As expected, Willis and Jackson slip back into their roles with ease. In his isolation, Jackson's Elijah Price has become even more calculating, despite appearing as a mute, heavily sedated lost cause. Dunn, meanwhile, has become a grizzled veteran of vigilantism, like Batman, with his son acting as moral anchor and aide-de-camp; his Alfred Pennyworth. Watching Dunn, Crumb, and Price interact is more than enough spectacle; a scene in which they join Dr. Staple for a group therapy session is the dramatic equivalent of a comic book splash page – it's just so satisfying to watch these characters bounce off each other while sharing a mutual disdain for Staple.

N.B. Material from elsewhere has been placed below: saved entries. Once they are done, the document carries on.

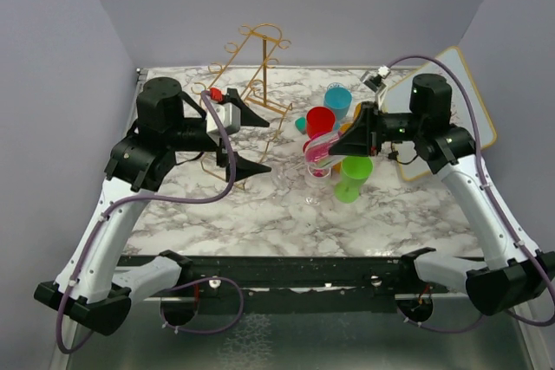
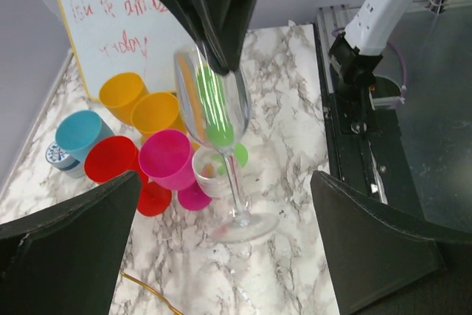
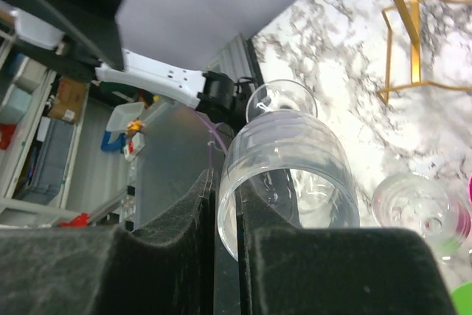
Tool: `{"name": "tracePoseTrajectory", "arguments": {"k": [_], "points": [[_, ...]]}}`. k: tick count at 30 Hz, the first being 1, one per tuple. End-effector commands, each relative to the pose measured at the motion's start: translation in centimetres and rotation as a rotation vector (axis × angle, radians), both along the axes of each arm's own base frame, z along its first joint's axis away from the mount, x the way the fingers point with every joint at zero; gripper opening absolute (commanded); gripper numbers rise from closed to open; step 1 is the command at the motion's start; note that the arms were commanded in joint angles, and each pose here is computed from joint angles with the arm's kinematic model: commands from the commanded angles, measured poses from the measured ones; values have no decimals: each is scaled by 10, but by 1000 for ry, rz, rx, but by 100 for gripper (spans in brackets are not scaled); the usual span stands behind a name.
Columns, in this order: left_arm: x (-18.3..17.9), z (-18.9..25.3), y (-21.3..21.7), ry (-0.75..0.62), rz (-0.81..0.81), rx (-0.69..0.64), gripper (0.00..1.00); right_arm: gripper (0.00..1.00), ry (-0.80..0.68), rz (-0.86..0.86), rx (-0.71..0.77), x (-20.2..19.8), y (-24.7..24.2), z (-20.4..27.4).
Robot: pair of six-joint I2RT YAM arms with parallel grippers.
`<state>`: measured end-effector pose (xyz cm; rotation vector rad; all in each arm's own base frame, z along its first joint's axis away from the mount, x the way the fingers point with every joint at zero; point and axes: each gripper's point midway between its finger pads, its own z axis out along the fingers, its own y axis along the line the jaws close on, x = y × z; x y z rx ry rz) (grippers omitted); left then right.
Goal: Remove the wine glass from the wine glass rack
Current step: Place the wine glass at the center of the board.
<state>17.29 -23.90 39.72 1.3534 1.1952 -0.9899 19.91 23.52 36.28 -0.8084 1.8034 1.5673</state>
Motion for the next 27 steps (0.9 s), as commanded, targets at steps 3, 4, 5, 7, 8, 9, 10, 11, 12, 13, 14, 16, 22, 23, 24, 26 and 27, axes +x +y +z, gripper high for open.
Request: {"name": "tracePoseTrajectory", "arguments": {"k": [3, 4, 5, 7, 8, 9, 10, 11, 12, 13, 14, 16, 22, 23, 24, 26, 27], "points": [[-1, 38, -4, 7, 14, -80, 99, 1, -24, -89, -251, -17, 25, -36], [3, 42, -3, 13, 38, -90, 99, 1, -36, -116, -310, -17, 29, -44], [6, 45, -3, 20, 65, -100, 99, 1, -43, -140, -364, -15, 30, -51], [18, 50, -1, 39, 144, -118, 99, 0, -39, -191, -447, -7, 28, -66], [26, 52, 0, 54, 193, -124, 99, 0, -46, -202, -483, -6, 30, -70], [33, 54, 2, 82, 239, -131, 99, 0, -57, -195, -517, -9, 33, -75], [40, 55, 3, 109, 280, -132, 99, 0, -76, -180, -549, -14, 38, -78], [45, 54, 4, 131, 310, -123, 99, 0, -101, -161, -582, -21, 43, -81], [50, 51, 5, 150, 334, -114, 99, 0, -124, -134, -619, -31, 51, -86], [58, 48, 7, 168, 375, -112, 99, 0, -144, -141, -662, -33, 53, -92], [65, 47, 9, 185, 419, -117, 99, 0, -163, -137, -703, -36, 55, -99], [77, 45, 15, 193, 498, -121, 99, 1, -196, -127, -784, -41, 57, -116], [111, 64, 56, 240, 854, -232, 99, 1, -336, -120, -880, -47, 68, -144], [124, 65, 78, 247, 1006, -268, 99, 0, -357, -128, -882, -46, 70, -147], [133, 67, 104, 231, 1164, -301, 99, 0, -378, -130, -883, -44, 72, -149], [139, 68, 130, 218, 1313, -336, 99, 0, -414, -131, -895, -39, 75, -157], [140, 68, 134, 208, 1333, -333, 99, 1, -424, -119, -900, -39, 77, -160]]}}
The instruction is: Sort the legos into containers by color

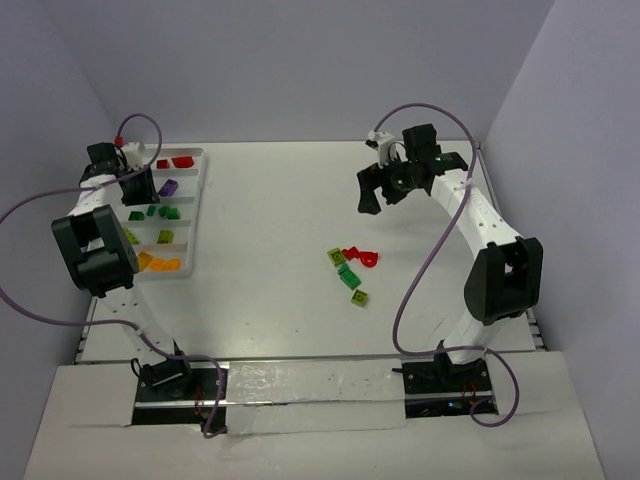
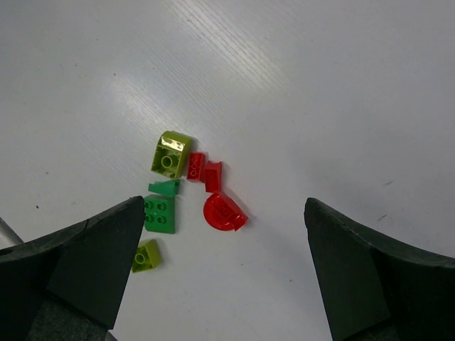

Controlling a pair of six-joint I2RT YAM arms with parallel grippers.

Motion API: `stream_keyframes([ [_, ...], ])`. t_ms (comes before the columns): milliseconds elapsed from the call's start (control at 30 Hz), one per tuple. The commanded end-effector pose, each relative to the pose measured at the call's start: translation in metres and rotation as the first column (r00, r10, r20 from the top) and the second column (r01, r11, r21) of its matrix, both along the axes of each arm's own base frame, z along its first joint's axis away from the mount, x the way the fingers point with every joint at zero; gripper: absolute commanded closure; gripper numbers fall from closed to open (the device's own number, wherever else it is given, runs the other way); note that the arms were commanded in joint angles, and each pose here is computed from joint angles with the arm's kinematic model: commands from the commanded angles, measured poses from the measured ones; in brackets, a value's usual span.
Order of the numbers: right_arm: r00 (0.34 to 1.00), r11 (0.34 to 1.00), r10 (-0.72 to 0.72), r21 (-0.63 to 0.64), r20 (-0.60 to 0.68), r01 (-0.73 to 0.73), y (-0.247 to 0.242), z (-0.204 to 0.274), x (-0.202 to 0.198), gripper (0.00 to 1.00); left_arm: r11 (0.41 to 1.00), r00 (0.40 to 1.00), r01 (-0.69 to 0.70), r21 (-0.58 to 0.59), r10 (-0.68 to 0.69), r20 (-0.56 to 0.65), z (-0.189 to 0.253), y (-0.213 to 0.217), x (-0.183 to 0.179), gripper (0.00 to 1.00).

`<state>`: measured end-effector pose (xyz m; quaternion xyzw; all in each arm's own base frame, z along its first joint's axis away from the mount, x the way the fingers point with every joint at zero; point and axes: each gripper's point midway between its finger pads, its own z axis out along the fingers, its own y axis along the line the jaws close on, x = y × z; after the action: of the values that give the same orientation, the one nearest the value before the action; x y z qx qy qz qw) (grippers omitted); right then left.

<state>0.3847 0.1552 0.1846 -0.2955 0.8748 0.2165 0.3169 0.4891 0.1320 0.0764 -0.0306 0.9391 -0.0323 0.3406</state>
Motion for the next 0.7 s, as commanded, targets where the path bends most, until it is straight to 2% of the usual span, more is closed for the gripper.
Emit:
stream_keyframes([
  [0, 0.999, 0.999, -0.048, -0.007, -0.003, 0.048, -0.019, -0.002, 0.001, 0.0, 0.984, 0.964, 0.177, -0.007, -0.172, 0.202, 0.083, -0.04, 0.014, 0.54],
  [67, 0.997, 0.997, -0.074, 0.001, -0.022, 0.074, -0.027, -0.008, 0.0, 0.0, 0.942, 0.897, 0.334, 0.04, -0.33, 0.293, 0.127, -0.099, 0.016, 0.53],
  [200, 0.992, 0.993, -0.12, 0.007, -0.049, 0.12, -0.043, -0.015, -0.001, 0.0, 0.834, 0.777, 0.551, 0.035, -0.528, 0.342, 0.154, -0.198, 0.0, 0.5],
  [233, 0.989, 0.991, -0.133, 0.003, -0.062, 0.134, -0.049, -0.02, -0.003, 0.0, 0.766, 0.713, 0.642, 0.017, -0.606, 0.352, 0.157, -0.246, -0.013, 0.5],
  [300, 0.987, 0.989, -0.145, -0.008, -0.064, 0.145, -0.055, -0.023, -0.006, 0.0, 0.678, 0.644, 0.734, -0.023, -0.687, 0.337, 0.15, -0.296, -0.035, 0.5],
  [333, 0.985, 0.988, -0.154, -0.017, -0.078, 0.153, -0.059, -0.029, -0.011, 0.0, 0.608, 0.588, 0.793, -0.046, -0.743, 0.32, 0.14, -0.332, -0.053, 0.5],
  [400, 0.984, 0.987, -0.16, -0.019, -0.076, 0.159, -0.062, -0.029, -0.012, 0.0, 0.541, 0.534, 0.839, -0.064, -0.793, 0.293, 0.125, -0.37, -0.074, 0.5],
  [433, 0.981, 0.985, -0.174, -0.025, -0.089, 0.173, -0.067, -0.034, -0.016, 0.0, 0.462, 0.467, 0.883, -0.08, -0.848, 0.249, 0.105, -0.412, -0.101, 0.5],
  [500, 0.978, 0.982, -0.189, -0.025, -0.09, 0.187, -0.072, -0.033, -0.018, 0.0, 0.405, 0.415, 0.91, -0.088, -0.889, 0.194, 0.084, -0.436, -0.124, 0.5],
  [567, 0.973, 0.978, -0.21, -0.026, -0.093, 0.208, -0.079, -0.035, -0.019, 0.0, 0.31, 0.322, 0.945, -0.102, -0.937, 0.133, 0.062, -0.458, -0.153, 0.49],
  [667, 0.97, 0.975, -0.224, -0.024, -0.099, 0.223, -0.082, -0.035, -0.02, 0.0, 0.267, 0.275, 0.956, -0.122, -0.96, 0.051, 0.043, -0.471, -0.17, 0.47],
])
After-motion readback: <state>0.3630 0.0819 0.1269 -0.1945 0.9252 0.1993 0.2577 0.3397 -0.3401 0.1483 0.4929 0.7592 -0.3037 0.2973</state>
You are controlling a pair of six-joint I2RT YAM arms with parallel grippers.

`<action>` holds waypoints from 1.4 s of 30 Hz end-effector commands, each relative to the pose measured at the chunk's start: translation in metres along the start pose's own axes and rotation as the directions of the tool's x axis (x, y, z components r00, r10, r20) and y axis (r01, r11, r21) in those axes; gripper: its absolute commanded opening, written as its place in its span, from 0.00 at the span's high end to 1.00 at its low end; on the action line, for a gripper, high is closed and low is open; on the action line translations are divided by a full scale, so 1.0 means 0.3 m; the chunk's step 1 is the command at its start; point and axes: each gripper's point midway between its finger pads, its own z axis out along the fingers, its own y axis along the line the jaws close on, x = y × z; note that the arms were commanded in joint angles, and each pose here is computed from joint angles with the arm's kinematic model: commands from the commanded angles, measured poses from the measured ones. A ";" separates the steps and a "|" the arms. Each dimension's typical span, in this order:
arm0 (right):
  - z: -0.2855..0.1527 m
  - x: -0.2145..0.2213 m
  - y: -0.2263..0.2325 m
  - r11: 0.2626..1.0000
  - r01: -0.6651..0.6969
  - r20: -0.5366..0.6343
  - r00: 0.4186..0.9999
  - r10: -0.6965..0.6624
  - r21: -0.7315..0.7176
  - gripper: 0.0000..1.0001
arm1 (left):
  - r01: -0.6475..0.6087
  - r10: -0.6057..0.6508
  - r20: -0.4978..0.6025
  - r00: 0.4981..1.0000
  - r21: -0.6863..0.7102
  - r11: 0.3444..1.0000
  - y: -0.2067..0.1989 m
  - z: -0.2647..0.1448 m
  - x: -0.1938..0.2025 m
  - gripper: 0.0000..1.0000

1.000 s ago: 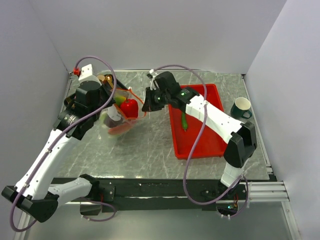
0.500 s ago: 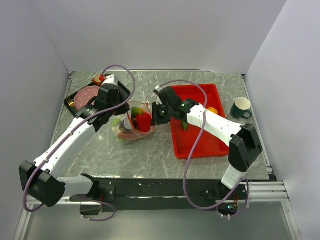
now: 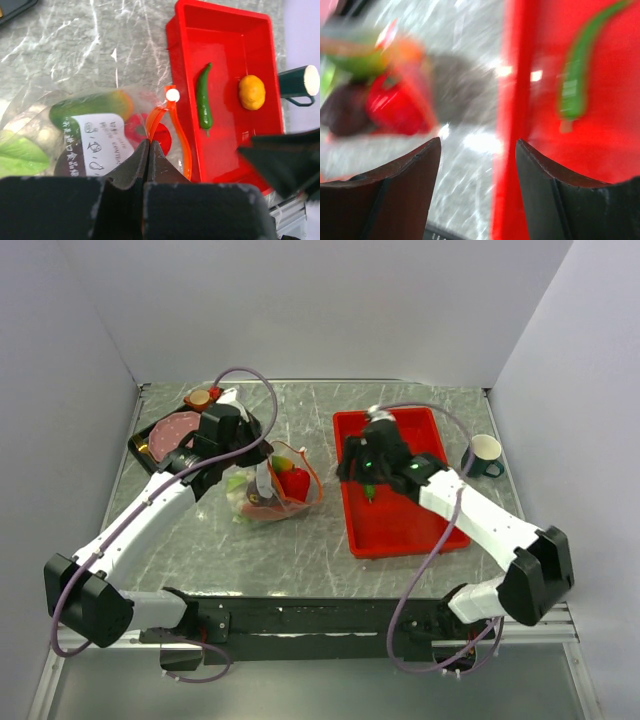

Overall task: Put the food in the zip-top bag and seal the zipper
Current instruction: Adjust the zipper food storage bag at the center of the board, then pick up the fake vegetable from the bin.

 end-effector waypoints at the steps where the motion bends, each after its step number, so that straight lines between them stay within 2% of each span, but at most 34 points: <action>1: 0.024 -0.051 -0.180 0.991 -0.068 0.051 0.997 0.062 0.113 0.32 | -0.001 -0.001 0.025 1.000 0.074 0.997 -0.053 0.000 -0.029 0.99; 10: 0.201 0.039 -0.303 0.985 -0.024 -0.102 0.994 0.042 0.172 0.34 | -0.004 0.003 0.014 1.000 0.098 0.995 -0.068 0.007 -0.024 0.99; 19: 0.318 0.054 -0.346 0.975 0.025 -0.168 0.986 0.012 0.219 0.34 | -0.013 0.012 0.014 1.000 0.084 0.996 -0.059 0.007 -0.025 0.99; 20: 0.325 0.059 -0.351 0.974 0.028 -0.174 0.985 0.011 0.224 0.35 | -0.013 0.012 0.015 1.000 0.085 0.996 -0.059 0.008 -0.025 0.99; 21: 0.327 0.060 -0.353 0.974 0.032 -0.175 0.985 0.009 0.226 0.42 | -0.013 0.012 0.015 1.000 0.086 0.996 -0.059 0.008 -0.023 0.99; 23: 0.331 0.059 -0.362 0.971 0.036 -0.173 0.985 0.006 0.236 0.44 | -0.013 0.012 0.015 1.000 0.086 0.996 -0.058 0.010 -0.022 0.99; 25: 0.333 0.068 -0.371 0.970 0.045 -0.180 0.984 -0.001 0.240 0.54 | -0.012 0.011 0.011 1.000 0.086 0.996 -0.059 0.015 -0.021 0.99; 27: 0.335 0.079 -0.388 0.965 0.052 -0.196 0.981 -0.001 0.257 0.58 | -0.013 0.012 0.012 1.000 0.088 0.996 -0.063 0.015 -0.024 0.99; 33: 0.351 0.105 -0.406 0.963 0.061 -0.218 0.976 -0.002 0.264 0.53 | -0.021 0.020 0.020 1.000 0.098 0.995 -0.079 0.008 -0.043 0.99; 40: 0.361 0.110 -0.400 0.966 0.064 -0.226 0.974 -0.006 0.250 0.55 | -0.019 0.019 0.010 1.000 0.096 0.995 -0.074 0.017 -0.033 0.99; 42: 0.367 0.110 -0.396 0.968 0.074 -0.235 0.972 -0.016 0.242 0.58 | -0.018 0.017 0.013 1.000 0.092 0.996 -0.071 0.016 -0.033 0.99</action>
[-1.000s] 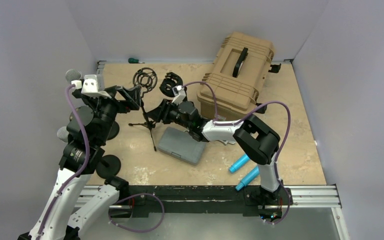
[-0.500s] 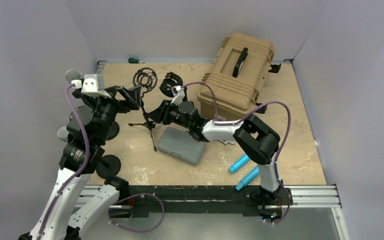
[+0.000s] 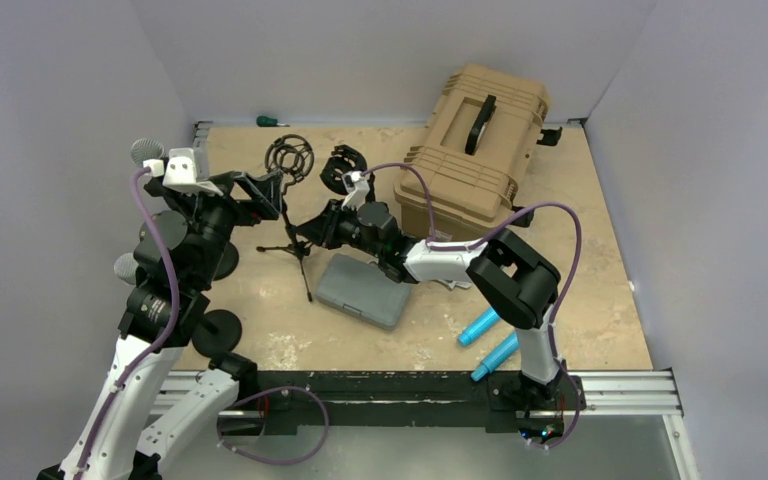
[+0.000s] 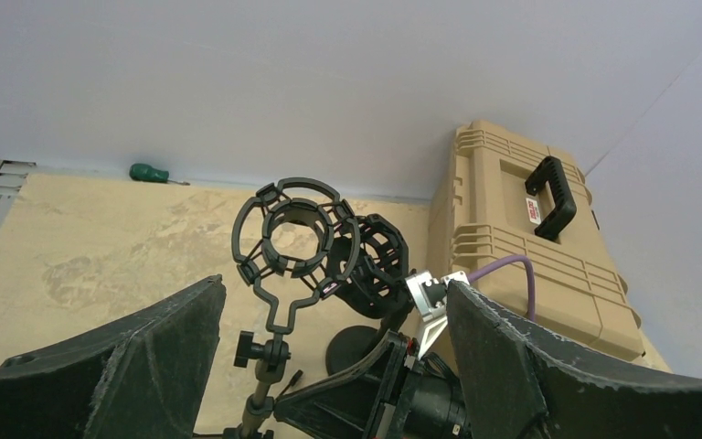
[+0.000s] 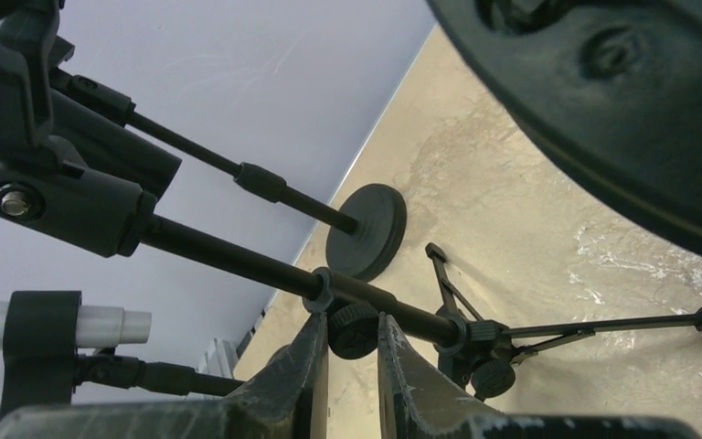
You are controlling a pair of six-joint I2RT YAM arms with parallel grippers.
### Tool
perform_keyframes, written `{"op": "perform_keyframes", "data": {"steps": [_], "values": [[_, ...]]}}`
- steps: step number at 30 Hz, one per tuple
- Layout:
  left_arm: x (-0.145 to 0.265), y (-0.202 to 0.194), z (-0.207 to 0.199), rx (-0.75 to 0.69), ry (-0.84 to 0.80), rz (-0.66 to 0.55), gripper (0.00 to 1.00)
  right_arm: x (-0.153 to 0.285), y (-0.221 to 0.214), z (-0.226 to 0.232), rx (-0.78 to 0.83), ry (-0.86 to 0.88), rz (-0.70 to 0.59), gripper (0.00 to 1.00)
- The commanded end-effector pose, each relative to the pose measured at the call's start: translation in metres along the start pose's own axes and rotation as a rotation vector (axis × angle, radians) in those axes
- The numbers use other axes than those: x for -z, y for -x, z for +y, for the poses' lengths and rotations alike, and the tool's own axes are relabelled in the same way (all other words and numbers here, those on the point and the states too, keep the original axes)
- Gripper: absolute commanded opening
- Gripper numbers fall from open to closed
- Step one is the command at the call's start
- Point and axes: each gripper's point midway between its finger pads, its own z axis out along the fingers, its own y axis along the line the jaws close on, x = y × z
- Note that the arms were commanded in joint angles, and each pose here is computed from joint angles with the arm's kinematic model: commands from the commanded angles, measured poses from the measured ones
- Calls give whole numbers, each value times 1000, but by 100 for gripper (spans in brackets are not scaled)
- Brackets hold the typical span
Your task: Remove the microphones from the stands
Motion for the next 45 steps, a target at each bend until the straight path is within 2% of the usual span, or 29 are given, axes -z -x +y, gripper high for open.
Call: {"op": "perform_keyframes", "data": {"steps": [1,9,16,25,27,30,31,32,35,36,41,45], "values": [[2,17,-5,23,-17,-36,88,-3,12,-5,70,-14,-52,0],[2,17,-5,25,-17,-38,88,-2,1,-2,291,-77,-90,0],[1,16,-5,25,-17,-36,88,4,3,-16,528,-208,-132,0],[-1,15,-5,25,-16,-31,88,16,17,7,891,-331,-163,0],[-1,14,-5,26,-16,-29,88,18,22,15,930,-353,-171,0],[-2,13,-5,25,-17,-24,88,16,31,23,812,-320,-163,0],[-3,13,-5,26,-16,-24,88,14,32,25,748,-284,-140,5],[-2,13,-5,27,-17,-25,88,13,31,28,690,-244,-124,18],[-3,12,-5,30,-18,-22,88,11,28,44,506,-101,-87,46],[-3,12,-5,31,-19,-22,88,9,30,44,457,-79,-76,50],[-4,11,-5,33,-22,-18,88,-2,33,38,324,22,22,60],[-2,13,-5,32,-21,-23,88,-9,38,32,304,71,75,60]]}}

It's fascinating to see Shyamalan conclude his superhero trilogy as the genre reaches its saturation point. This is the era of Avengers: Infinity War, a sweeping epic with more than 30 integral characters, massive action set pieces, and an estimated budget in the range of $316–400 million, and here's Glass, a $20 million character drama that boldly, and poignantly, explores our obsession with superheroes. In comparison to the cheesy, over-the-top melodrama of Aquaman, or the wink wink; nudge nudge nature of Deadpool, Glass is more minimalist, exploring the psychology of people with superpowers. If you're expecting an Avengers-level spectacle, you'll likely be disappointed.

Like Christopher Nolan, Shyamalan creates intricate narratives that often feel more like an equation being solved than a story being told. Hence the "m'eh" reactions I mentioned. You know there's going to be a revelation – something in the third act that changes the way you perceive the film – and Glass is no exception. Your overall enjoyment of Shyamalan's latest will likely hinge on its ambitious and unconventional third act, which some may find slightly underwhelming or deeply unsatisfying, depending on your expectations. Personally, I love that the writer-director swings for the fences, opting for a powerful finale that brings to life the themes and ideas at the core of both Unbreakable and Split, and delivers a logical, meaningful conclusion to this story he is telling.

Many reviews have been negative and I understand why. As audiences we have been force-fed a Marvel-centric view of superheroes. It partly explains why the darker DC films have struggled to connect with audiences. Shyamalan's trilogy asks you to think.

Post Script:

I recommend you see Unbreakable and Split before seeing Glass.